DeepLabCut / DeepLabCut

Official implementation of DeepLabCut: Markerless pose estimation of user-defined features with deep learning for all animals incl. humans
http://deeplabcut.org
GNU Lesser General Public License v3.0
4.66k stars 1.66k forks source link

Suggestion: Use `ffmpegcv` to replace some functions in `utils /auxfun_videos.py` #2686

Open chenxinfeng4 opened 3 months ago

chenxinfeng4 commented 3 months ago

I'm Xinfeng Chen, from Ying Li lab, Beijing China. Neural science group.

I created the ffmpegcv, which is an alternative to OPENCV for video reading and writing. I used ffmpegcv to speed up my 3D skeleton reconstruion from multiview videos. I noticed that you also use ffmpeg as the backbone to read and write video. You may be interested in my project.

https://github.com/chenxinfeng4/ffmpegcv

Basic usage.

# ffmpegcv
import ffmpegcv
cap = ffmpegcv.VideoCapture(file)
while True:
    ret, frame = cap.read()
    if not ret:
        break
    pass
cap.release()

out = ffmpegcv.VideoWriter('outpy.mp4', 'x264', fps=10)
out.write(frame1)
out.write(frame2)
out.release()

Plus, it supports NVIDIA GPU to decode and encode video, and supports CUDA to resize the video while live reading. Fast and CPU friendly.

"""
          ——————————  NVIDIA GPU accelerating ⤴⤴ ———————
          |                                              |
          V                                              V
video -> decode -> crop -> resize -> RGB -> CUDA:CHW float32 -> model
"""
cap = ffmpegcv.toCUDA(
    ffmpegcv.VideoCaptureNV(file, pix_fmt='nv12', resize=(W,H)),
    tensor_format='chw')

for frame_CHW_cuda in cap:
    frame_CHW_cuda = (frame_CHW_cuda - mean) / std
    result = model(frame_CHW_cuda)

# read to the cuda device
ret, frame_CHW_pycuda = cap.read()     #380fps, 200% CPU load, dtype is [pycuda array]
ret, frame_CHW_pycudamem = cap.read_cudamem()  #dtype is  [pycuda mem_alloc]
ret, frame_CHW_CUDA = cap.read_torch()  #dtype is  [pytorch tensor]
jeylau commented 3 months ago

Hi @chenxinfeng4, that's a cool project! Would you have some numbers on speedup vs opencv for sequential read and accurate random seek?
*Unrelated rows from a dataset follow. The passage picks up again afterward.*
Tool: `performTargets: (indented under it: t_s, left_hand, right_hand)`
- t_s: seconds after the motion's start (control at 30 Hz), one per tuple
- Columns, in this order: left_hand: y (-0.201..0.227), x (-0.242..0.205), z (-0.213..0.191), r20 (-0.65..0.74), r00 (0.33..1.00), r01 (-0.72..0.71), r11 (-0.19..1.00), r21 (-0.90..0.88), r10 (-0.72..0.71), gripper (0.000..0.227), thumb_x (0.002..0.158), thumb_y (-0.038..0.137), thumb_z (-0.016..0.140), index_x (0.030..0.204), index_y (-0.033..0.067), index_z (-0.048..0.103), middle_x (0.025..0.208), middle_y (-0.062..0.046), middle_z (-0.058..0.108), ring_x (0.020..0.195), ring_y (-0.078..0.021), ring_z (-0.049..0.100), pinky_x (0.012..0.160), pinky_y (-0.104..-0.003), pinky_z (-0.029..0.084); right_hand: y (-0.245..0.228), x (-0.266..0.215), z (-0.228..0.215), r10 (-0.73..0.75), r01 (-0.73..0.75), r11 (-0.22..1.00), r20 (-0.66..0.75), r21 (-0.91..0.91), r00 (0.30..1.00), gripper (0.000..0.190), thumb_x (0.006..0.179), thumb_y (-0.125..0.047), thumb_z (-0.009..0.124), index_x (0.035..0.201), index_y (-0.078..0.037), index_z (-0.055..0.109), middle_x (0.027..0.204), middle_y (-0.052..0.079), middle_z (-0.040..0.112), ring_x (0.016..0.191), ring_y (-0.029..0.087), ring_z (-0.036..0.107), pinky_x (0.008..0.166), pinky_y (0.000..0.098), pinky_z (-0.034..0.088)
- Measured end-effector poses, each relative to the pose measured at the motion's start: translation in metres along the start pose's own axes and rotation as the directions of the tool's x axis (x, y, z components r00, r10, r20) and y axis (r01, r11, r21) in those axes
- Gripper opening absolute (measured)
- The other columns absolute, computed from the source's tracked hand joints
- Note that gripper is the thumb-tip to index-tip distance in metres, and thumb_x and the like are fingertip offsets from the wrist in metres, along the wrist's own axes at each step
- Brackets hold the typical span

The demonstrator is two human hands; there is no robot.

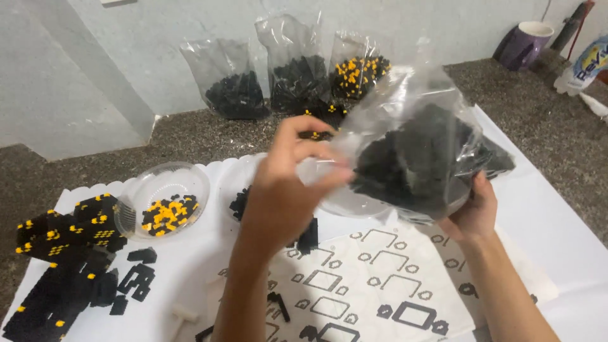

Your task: Assembling small plastic toy components and then handling large bags of parts for packing or inventory.

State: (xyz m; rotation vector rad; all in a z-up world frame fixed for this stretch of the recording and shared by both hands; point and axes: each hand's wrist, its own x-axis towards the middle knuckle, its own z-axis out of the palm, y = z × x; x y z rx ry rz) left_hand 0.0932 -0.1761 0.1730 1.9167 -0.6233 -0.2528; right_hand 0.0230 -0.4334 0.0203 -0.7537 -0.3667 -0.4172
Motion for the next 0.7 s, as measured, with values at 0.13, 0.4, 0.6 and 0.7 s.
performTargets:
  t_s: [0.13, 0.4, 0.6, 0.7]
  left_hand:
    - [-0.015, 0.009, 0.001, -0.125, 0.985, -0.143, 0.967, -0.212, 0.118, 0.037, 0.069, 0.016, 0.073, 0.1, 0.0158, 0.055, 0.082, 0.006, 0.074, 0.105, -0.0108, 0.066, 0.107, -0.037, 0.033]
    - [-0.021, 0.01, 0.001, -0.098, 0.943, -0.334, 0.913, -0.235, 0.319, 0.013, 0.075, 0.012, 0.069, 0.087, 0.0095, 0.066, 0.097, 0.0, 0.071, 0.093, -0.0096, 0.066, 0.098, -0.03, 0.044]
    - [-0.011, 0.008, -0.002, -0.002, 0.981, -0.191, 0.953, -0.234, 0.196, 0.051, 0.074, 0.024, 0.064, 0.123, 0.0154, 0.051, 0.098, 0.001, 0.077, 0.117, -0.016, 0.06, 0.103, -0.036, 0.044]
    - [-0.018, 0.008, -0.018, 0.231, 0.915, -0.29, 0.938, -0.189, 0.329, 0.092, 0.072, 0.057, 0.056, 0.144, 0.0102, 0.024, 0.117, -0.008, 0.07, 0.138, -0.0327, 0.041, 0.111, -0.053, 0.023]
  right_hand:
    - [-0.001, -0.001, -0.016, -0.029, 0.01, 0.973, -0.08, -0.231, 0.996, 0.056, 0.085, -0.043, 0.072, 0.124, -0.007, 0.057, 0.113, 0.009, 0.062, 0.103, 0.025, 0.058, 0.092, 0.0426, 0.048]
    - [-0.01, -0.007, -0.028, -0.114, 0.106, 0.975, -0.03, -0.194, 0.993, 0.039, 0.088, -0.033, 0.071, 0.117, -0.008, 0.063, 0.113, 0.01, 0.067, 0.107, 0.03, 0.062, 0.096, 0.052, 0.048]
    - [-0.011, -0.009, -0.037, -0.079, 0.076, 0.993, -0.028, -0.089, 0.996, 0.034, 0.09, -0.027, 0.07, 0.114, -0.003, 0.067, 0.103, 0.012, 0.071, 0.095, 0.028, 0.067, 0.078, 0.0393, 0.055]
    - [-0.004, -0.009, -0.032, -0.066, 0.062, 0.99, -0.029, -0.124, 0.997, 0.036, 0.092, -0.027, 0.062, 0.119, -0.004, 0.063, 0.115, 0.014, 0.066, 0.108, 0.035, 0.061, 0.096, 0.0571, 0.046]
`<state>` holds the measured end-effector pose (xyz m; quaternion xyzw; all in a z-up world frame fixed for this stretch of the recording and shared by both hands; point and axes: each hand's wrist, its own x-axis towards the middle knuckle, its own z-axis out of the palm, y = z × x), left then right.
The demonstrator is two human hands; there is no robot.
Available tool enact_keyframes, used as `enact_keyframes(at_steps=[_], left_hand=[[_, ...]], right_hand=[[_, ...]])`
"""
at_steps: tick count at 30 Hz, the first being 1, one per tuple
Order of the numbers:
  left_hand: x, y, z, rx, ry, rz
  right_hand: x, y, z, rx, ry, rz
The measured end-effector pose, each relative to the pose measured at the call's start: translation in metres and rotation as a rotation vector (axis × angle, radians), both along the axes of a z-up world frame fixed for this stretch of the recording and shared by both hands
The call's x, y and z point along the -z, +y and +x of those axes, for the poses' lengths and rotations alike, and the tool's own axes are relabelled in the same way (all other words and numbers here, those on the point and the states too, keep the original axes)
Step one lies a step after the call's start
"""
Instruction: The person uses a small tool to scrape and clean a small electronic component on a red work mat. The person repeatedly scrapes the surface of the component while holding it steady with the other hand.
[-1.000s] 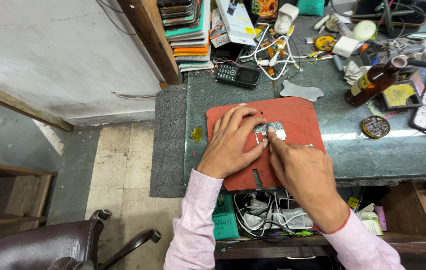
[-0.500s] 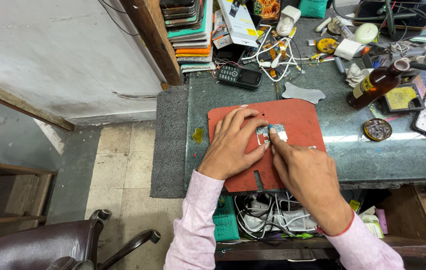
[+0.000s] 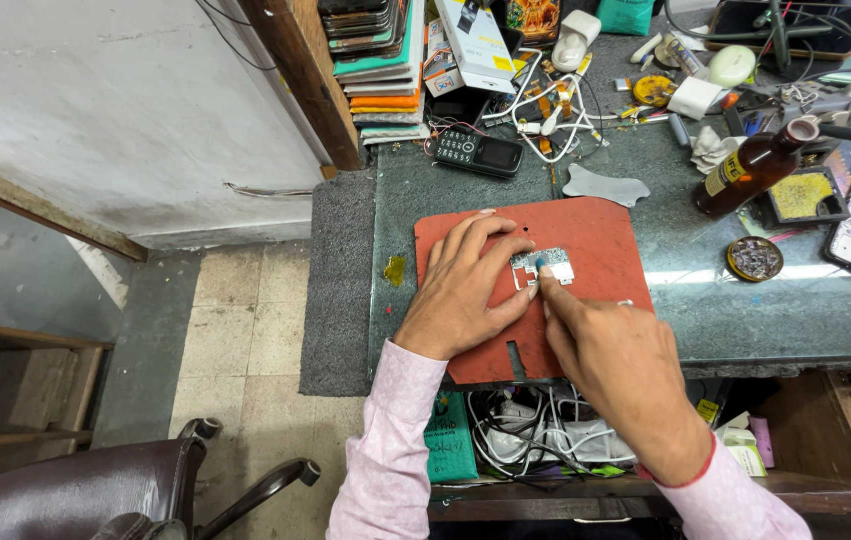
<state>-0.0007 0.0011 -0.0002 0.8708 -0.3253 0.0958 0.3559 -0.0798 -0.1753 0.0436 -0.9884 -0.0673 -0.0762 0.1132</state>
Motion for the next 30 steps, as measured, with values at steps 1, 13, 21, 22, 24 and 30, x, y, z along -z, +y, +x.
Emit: enact_keyframes(at_steps=[1,13,21,22,24,30], left_hand=[[0.001,0.0,0.0,0.001,0.001,-0.002],[0.001,0.001,0.0,0.005,-0.001,-0.006],[0.003,0.001,0.0,0.005,0.007,0.004],[0.003,0.001,0.001,0.005,0.004,-0.001],[0.002,0.0,0.001,0.005,-0.002,-0.01],[0.002,0.001,0.0,0.007,-0.006,-0.016]], right_hand=[[0.0,0.001,-0.003,0.005,-0.001,-0.009],[0.006,0.002,0.001,-0.008,-0.078,0.02],[0.005,0.001,-0.009,0.002,-0.065,-0.013],[0.005,0.0,-0.005,0.002,-0.058,-0.015],[0.005,-0.002,0.002,0.002,-0.043,-0.016],[0.007,-0.001,0.006,0.025,-0.092,0.035]])
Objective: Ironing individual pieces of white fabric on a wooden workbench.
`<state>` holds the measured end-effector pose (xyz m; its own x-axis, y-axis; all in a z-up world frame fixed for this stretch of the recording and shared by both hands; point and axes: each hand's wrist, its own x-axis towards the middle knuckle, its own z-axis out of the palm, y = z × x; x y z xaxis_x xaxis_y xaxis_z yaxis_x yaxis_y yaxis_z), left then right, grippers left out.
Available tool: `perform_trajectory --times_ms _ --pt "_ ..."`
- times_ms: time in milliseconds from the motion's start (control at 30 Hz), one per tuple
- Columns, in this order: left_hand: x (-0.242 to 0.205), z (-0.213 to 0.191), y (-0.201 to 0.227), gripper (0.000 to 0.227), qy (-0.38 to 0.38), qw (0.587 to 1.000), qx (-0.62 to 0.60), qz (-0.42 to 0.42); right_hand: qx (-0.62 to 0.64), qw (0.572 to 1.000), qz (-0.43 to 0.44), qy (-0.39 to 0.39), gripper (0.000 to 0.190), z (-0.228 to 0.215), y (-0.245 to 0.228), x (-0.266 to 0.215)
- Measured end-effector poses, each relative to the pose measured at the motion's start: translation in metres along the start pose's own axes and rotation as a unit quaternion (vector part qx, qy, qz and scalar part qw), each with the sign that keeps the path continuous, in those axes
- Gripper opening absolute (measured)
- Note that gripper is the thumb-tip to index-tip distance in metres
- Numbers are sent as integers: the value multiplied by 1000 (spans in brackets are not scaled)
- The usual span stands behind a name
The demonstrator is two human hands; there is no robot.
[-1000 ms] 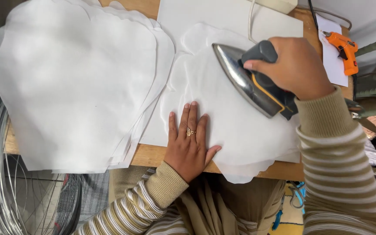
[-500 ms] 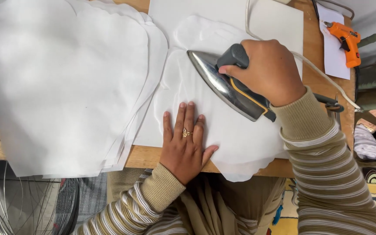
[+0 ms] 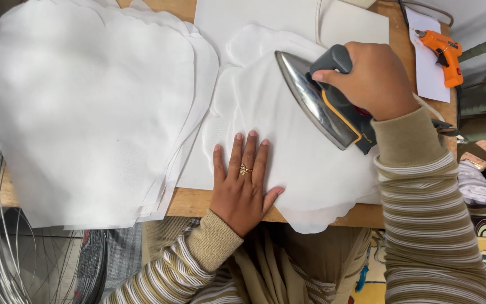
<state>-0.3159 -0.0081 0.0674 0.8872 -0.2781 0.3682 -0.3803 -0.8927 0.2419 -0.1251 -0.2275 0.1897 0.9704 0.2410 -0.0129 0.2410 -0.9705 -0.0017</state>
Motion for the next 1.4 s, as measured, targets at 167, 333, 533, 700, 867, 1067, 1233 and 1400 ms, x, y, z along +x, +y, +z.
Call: perform_trajectory --times_ms 167,333,533,700,867,1067,1233,1400 --pt "0 2 1 91 -1 1000 12 -6 71 992 81 -58 48 -35 -17 -26" --pt "0 2 0 91 3 1000 0 -3 14 994 -11 -105 55 -20 -30 -56" --pt "2 2 1 89 -4 1000 -1 -3 -23 998 -49 -20 65 -2 -19 -45" --pt "2 2 3 90 -16 1000 12 -7 35 998 -40 23 36 1 -5 -17" --pt "4 -3 2 86 -13 1000 17 -10 -7 997 71 9 73 4 14 1" --pt "4 1 2 90 -31 999 38 -10 14 996 81 -24 76 -5 25 -8" --pt "3 0 3 92 -32 999 42 -5 -9 995 96 -24 69 1 66 -25" --pt "5 2 4 92 -18 999 49 -7 42 992 115 -25 56 -27 58 -58"
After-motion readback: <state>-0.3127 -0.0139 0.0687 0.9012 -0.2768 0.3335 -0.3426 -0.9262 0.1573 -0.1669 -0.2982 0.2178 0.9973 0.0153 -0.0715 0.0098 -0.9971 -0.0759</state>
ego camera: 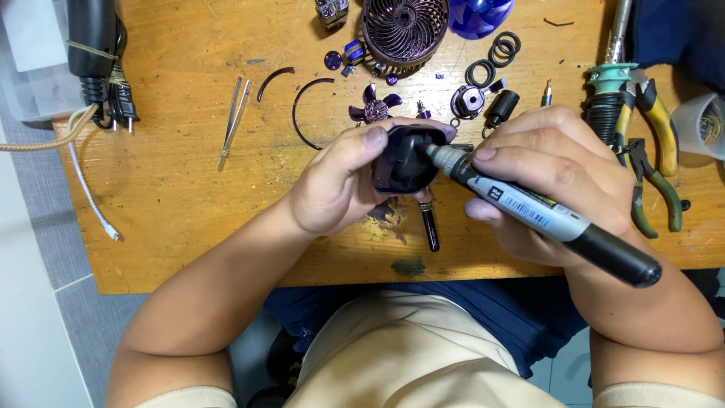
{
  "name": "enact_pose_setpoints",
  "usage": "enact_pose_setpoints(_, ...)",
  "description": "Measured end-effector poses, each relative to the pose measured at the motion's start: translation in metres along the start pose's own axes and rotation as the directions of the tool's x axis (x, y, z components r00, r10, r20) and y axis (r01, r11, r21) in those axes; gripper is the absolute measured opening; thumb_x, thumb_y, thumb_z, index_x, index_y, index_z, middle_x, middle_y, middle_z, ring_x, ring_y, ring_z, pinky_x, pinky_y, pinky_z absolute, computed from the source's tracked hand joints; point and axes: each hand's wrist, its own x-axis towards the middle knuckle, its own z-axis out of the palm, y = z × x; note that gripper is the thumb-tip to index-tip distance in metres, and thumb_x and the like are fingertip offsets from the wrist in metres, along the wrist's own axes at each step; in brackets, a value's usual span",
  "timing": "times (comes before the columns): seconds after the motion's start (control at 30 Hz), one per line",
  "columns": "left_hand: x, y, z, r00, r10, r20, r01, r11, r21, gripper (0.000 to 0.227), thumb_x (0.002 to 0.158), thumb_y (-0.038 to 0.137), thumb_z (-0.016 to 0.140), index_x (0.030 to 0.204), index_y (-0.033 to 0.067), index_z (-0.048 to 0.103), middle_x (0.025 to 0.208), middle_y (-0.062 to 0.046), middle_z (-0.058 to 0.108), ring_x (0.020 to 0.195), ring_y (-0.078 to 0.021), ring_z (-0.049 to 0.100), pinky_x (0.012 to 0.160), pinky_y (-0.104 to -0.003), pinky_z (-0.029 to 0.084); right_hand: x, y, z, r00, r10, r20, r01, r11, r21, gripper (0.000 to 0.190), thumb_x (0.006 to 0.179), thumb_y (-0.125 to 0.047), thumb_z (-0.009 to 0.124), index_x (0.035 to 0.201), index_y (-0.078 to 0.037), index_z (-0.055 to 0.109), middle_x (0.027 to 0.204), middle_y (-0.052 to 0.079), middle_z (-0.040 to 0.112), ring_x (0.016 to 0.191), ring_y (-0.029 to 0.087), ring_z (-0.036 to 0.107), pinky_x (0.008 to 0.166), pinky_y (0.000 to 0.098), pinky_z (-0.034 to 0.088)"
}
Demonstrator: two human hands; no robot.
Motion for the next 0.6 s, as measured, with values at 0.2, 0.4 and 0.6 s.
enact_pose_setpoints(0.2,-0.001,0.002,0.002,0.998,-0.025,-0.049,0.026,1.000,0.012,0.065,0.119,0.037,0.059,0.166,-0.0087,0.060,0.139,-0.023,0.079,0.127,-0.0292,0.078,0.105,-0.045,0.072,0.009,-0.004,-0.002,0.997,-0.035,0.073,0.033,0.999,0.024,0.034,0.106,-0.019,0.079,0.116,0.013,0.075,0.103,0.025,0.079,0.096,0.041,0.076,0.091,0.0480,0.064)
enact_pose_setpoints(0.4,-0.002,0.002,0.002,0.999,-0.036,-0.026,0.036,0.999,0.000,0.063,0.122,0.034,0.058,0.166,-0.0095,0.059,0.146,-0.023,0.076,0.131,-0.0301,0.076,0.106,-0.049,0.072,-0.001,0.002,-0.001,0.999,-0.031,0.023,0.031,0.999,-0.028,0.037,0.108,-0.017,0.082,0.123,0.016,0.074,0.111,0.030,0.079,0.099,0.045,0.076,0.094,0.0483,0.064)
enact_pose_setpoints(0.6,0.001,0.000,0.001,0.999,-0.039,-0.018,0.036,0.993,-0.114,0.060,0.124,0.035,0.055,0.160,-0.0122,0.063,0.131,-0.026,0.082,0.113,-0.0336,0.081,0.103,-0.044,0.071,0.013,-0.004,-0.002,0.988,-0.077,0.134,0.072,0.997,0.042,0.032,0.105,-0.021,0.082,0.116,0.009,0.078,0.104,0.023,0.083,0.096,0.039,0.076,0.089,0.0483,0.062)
chenxinfeng4 commented 3 months ago

The ffmpegcv support sequential read, but not random seek. As for the random seek, I would prefer use mmcv.VideoReader, a wrapper function by open-mmlab teams. Plus, the random seek is not reliable especially the hevc file.

As for the speed test, it depent on the usage of ffmpegcv. At the worst case, the ffmpegcv is a bitter slow than opencv. But ffmpegcv supports GPU coding, resize&crop in GPU, RBG24 pixel format directly, CHW torch array directly. In any one of those cases, it would be most likely >2x faster. How much time faster depends on how you recruit the preprocessing stages. image

Not only faster, but also less code and less CPU usage. Version CPU only. image

Version GPU enforced (>2x faster). image

chenxinfeng4 commented 3 months ago

The ffmpegcv also supports high level multiprocessing to speedup video read/writing.

chenxinfeng4 commented 3 months ago

Here is a PR that I use ffmpegcv in open-mmlab/mmdetection. https://github.com/open-mmlab/mmdetection/pull/7832

chenxinfeng4 commented 3 months ago

The deeplabcut/dlclivegui is cool to use queue and share-memory to stage recent live camera frame!!!! Fantastic. And that's what ffmpegcv has done the same way. The ffmpegcv has some out-of-box decorator functions.

As for USB Camera or RTSP Camera (IP camera), the ffmpegcv can buffer recent frames (default) or only read the last frame in strict realtime applications (ReadLiveLast).